■ **Problem description**: The "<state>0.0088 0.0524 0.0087" line through the end of the listing below is what to set down, word for word, and nothing else.

■ **Available data**:
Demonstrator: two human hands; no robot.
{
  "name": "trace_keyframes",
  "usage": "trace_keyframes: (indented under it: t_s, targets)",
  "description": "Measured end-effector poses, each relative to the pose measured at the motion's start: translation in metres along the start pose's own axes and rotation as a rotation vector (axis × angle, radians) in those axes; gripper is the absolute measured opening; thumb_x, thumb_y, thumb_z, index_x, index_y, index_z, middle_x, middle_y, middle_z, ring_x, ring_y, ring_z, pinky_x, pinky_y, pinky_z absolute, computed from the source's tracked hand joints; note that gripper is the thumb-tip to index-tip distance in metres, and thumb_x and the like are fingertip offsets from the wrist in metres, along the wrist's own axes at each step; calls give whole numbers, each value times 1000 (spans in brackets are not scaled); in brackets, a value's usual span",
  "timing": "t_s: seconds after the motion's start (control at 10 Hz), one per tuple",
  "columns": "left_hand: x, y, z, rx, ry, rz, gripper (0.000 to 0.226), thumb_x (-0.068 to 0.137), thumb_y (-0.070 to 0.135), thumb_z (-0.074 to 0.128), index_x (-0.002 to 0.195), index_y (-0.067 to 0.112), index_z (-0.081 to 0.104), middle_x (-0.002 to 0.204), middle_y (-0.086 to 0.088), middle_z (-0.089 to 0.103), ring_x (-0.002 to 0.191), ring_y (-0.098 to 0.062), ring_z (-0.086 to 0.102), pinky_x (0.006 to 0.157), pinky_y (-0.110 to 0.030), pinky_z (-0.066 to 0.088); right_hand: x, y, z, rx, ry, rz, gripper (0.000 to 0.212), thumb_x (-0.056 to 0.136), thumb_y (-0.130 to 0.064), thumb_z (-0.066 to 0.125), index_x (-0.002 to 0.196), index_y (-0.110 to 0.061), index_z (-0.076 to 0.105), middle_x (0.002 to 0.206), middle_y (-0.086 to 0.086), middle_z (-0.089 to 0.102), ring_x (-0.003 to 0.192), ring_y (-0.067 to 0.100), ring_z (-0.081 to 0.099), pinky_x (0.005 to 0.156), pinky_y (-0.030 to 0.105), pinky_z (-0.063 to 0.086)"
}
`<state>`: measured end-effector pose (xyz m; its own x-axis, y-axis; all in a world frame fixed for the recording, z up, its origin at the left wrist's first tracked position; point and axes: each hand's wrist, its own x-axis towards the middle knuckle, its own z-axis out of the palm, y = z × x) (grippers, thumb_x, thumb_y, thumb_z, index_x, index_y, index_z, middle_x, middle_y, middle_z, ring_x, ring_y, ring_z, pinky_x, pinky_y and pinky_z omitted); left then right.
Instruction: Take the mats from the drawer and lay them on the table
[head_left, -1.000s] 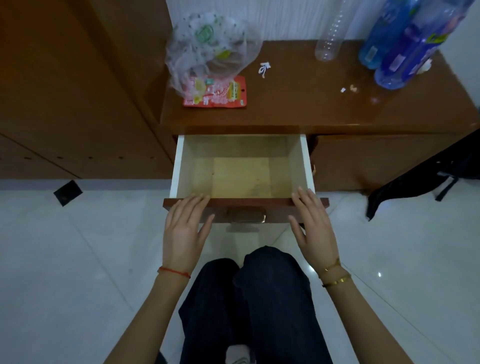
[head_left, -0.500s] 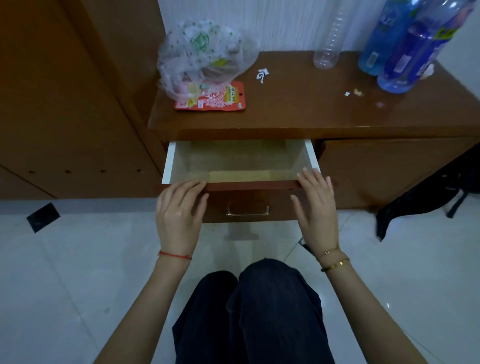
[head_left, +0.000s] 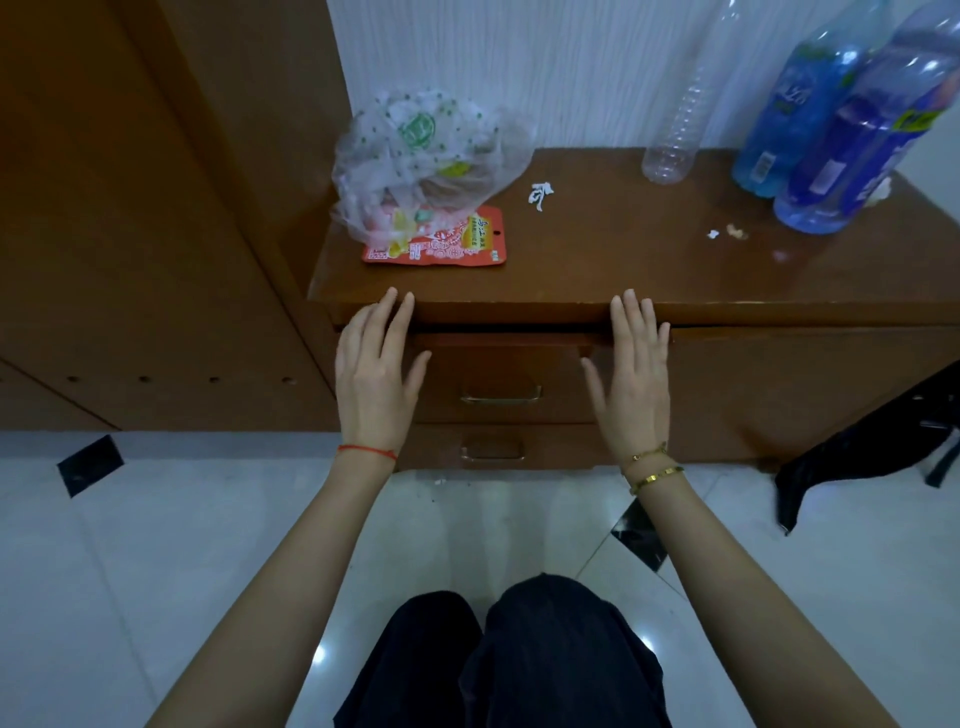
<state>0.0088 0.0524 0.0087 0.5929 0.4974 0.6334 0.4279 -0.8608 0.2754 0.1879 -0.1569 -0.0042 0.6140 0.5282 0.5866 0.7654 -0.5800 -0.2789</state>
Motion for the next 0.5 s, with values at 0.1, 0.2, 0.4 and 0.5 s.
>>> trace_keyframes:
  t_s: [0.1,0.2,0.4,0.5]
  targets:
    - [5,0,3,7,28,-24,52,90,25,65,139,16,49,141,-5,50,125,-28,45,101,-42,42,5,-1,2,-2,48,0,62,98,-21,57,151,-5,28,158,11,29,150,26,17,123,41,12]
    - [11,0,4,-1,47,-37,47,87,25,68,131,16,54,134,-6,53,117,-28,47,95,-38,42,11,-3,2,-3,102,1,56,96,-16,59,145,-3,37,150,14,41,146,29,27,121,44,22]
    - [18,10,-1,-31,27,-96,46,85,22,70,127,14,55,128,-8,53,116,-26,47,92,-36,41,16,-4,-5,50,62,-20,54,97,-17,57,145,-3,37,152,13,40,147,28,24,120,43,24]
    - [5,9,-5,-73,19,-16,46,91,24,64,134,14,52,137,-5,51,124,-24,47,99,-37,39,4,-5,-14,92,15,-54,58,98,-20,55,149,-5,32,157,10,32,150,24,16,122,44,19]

■ **Task solution**:
<state>0.0088 0.0524 0.0087 0.5929 0.4974 0.6334 0.4279 -0.8608 0.2754 0.1879 -0.1569 -0.0042 0.6140 0.5282 0.5866 0.7654 -0.5800 -0.2789</state>
Motion for the next 0.5 s, with values at 0.1, 0.2, 0.4 and 0.5 s.
>>> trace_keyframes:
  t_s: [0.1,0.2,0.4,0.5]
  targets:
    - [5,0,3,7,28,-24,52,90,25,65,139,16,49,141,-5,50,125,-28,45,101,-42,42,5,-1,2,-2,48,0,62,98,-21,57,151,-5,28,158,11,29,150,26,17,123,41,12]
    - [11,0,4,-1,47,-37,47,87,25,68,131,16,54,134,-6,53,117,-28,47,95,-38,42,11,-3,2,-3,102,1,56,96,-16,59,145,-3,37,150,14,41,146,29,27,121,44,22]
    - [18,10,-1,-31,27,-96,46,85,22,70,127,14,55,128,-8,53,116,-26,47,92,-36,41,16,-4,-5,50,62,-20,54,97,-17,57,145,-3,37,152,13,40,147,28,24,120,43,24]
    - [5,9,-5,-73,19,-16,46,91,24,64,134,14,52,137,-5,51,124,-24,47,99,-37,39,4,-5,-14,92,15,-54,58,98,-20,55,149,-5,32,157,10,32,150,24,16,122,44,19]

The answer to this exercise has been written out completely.